Dans le cadre de la crise de l'asile, plusieurs nationalistes flamands de gauche ont créé "Vlinks", une nouvelle branche du Mouvement flamand. Ils souhaitent développer un réseau de solidarité pour la lutte contre la pauvreté, peut-on lire mardi dans De Standaard.

Les membres de Vlinks se distancient des propos de la N-VA, notamment sur la problématique des réfugiés. "Le Mouvement flamand peut se vanter d’une longue tradition d’émancipation. Actuellement, celle-ci ne se retrouve plus au sein de la N-VA", indique le porte-parole Johan Velghe.

Le groupe a publié une carte blanche dans De Standaard sous le titre "La lutte flamande ne sert pas à attiser le racisme" ("De Vlaamse strijd dient niet om racisme aan te wakkeren".)

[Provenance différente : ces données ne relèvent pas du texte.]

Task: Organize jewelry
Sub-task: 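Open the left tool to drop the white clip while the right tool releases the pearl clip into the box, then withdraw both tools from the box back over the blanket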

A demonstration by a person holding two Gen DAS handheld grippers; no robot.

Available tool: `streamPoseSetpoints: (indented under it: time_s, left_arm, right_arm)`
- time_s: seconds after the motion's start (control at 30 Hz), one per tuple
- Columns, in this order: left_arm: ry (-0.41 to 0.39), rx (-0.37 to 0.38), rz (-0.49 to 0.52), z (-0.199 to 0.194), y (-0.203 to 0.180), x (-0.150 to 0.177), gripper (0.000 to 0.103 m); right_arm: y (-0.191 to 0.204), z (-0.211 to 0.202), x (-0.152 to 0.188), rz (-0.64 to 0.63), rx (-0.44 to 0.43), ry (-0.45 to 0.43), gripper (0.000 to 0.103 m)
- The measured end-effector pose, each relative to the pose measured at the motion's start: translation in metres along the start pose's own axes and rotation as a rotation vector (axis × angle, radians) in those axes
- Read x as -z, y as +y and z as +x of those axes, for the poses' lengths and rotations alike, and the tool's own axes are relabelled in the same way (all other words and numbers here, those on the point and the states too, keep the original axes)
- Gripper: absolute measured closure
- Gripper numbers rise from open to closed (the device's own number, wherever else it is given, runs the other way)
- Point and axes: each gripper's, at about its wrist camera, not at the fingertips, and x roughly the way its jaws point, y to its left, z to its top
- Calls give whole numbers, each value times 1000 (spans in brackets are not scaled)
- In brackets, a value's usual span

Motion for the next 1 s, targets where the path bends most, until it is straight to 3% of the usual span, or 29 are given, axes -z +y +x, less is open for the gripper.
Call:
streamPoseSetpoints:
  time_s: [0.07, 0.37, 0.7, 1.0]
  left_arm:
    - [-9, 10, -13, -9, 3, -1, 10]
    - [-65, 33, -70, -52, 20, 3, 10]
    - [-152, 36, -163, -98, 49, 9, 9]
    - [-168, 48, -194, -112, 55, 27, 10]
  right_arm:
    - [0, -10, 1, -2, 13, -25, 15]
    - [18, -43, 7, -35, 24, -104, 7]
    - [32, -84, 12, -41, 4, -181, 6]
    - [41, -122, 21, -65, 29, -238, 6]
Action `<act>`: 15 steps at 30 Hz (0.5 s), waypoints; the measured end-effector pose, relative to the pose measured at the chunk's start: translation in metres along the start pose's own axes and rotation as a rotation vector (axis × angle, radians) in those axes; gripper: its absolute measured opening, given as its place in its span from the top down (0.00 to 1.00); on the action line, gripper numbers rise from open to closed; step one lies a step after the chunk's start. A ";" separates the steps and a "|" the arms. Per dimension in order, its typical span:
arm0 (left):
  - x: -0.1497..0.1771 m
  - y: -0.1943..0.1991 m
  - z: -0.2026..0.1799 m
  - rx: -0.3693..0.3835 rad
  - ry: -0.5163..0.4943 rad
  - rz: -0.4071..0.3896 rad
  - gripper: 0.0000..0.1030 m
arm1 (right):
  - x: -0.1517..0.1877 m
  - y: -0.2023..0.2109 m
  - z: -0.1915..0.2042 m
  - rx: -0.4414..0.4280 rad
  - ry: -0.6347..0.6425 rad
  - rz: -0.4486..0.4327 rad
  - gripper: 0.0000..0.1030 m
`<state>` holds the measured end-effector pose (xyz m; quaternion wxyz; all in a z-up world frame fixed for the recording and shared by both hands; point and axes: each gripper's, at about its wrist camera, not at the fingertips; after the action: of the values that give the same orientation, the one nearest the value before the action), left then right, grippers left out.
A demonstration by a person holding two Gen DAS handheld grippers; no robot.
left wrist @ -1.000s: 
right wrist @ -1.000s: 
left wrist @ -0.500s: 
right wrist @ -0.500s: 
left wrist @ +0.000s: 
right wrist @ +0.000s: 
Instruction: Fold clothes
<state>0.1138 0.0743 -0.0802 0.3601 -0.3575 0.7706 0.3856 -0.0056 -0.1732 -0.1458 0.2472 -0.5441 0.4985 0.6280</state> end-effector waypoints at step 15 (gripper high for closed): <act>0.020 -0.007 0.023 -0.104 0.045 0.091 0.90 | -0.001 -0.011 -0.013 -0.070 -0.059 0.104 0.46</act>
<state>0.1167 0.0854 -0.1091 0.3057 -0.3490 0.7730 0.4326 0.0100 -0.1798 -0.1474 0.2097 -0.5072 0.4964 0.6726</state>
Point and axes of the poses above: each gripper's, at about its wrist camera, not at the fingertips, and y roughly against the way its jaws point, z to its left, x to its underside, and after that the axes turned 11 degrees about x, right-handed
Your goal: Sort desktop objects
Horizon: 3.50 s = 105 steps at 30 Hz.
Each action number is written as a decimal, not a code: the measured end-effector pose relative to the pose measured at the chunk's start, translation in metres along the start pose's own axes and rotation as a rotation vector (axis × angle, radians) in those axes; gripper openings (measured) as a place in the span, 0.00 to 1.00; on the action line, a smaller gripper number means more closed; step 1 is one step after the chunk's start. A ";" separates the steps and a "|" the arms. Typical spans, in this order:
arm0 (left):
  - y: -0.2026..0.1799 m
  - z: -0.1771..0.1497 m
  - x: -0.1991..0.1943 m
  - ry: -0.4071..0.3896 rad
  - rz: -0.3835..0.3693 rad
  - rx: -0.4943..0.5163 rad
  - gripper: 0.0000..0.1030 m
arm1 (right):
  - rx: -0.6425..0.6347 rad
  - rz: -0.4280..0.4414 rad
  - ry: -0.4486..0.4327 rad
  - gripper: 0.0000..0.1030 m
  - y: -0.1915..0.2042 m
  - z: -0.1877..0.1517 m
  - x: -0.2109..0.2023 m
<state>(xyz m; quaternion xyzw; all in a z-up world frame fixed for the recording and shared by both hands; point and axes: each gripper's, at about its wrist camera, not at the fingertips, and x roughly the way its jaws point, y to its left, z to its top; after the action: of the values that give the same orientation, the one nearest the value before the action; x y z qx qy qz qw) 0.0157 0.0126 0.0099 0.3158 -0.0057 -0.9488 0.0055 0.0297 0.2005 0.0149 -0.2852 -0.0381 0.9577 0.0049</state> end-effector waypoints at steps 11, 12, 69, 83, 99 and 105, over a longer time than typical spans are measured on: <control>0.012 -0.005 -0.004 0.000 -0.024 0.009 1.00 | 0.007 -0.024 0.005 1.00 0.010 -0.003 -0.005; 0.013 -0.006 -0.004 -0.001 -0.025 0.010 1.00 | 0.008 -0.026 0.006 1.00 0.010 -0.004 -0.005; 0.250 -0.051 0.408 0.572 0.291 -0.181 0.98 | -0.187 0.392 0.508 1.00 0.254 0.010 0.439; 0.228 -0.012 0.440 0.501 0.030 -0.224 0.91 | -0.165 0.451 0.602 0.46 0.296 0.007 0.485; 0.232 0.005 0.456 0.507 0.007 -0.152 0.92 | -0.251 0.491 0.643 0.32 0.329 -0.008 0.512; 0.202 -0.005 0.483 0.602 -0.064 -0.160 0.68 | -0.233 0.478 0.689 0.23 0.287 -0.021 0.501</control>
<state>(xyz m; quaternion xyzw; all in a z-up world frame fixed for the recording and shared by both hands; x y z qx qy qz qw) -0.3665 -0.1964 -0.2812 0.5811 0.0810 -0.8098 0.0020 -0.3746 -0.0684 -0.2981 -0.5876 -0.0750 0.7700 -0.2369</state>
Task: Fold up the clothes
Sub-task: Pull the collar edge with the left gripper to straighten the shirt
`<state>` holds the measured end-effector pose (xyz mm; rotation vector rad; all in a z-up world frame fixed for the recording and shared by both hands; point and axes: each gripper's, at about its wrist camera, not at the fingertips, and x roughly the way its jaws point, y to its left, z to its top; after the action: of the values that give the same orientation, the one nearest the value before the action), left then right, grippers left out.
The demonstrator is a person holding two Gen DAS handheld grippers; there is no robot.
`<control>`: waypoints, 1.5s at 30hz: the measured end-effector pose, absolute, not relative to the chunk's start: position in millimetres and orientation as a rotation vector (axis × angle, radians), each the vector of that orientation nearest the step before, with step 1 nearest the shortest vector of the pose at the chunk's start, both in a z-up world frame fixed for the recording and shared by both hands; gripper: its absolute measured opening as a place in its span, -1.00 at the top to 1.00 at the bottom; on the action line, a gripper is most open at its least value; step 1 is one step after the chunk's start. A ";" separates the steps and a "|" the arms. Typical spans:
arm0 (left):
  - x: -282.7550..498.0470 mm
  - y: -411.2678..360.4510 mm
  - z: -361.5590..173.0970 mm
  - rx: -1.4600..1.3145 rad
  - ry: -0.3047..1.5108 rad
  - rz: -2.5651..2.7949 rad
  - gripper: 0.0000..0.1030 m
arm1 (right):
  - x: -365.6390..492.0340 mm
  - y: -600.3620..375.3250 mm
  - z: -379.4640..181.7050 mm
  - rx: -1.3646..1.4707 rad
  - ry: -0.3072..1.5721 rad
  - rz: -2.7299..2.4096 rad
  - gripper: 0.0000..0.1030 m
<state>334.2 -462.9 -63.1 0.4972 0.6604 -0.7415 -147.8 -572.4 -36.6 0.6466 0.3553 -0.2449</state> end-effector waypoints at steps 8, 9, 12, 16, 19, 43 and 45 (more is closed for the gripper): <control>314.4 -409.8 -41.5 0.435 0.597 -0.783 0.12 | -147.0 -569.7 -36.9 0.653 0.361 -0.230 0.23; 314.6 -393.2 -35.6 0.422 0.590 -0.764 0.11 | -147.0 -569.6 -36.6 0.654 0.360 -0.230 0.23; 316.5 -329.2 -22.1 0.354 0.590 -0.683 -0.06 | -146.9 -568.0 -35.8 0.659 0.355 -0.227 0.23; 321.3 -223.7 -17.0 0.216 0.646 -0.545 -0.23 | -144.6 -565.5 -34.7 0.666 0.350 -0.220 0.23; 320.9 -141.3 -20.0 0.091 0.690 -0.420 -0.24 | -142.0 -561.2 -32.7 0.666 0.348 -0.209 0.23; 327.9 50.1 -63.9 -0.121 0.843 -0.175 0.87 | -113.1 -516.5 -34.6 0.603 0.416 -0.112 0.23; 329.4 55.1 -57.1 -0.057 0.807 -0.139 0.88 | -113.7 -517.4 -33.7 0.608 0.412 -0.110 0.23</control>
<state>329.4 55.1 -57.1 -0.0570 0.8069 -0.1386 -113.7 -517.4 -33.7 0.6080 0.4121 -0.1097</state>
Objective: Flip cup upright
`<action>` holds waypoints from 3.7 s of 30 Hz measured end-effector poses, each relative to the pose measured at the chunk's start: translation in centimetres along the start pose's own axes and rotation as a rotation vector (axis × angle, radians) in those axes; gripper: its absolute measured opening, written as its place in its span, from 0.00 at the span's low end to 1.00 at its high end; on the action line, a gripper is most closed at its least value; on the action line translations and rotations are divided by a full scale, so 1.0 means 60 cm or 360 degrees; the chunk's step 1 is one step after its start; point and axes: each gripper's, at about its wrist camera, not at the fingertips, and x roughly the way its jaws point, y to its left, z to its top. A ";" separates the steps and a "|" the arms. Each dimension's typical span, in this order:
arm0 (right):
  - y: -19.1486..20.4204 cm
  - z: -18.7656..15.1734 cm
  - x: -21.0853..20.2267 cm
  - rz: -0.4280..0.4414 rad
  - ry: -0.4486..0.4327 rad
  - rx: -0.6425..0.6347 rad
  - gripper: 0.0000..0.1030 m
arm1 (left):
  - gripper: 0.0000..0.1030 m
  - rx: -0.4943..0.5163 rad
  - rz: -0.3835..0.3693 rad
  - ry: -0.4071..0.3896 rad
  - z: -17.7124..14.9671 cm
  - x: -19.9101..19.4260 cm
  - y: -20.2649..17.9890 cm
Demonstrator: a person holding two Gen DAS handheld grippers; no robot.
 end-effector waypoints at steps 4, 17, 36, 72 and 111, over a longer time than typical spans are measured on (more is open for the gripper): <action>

"En tant que flamingant, nous voulons montrer que la Flandre doit être une région ouverte", écrivent les signataires. "Ce n'est effectivement pas de notre faute si des enfants meurent en Méditerranée, mais la responsabilité de l'Occident dans le chaos au Moyen Orient ne doit pas être minimisée".

"Le manque de solidarité dans certains pays européens ne peut être une excuse pour que les Flamands restent apathiques et indifférents. Et la lutte flamande ne peut pas être utilisée ou détournée pour attiser le racisme, l'exclusion et la xénophobie", ajoute le texte.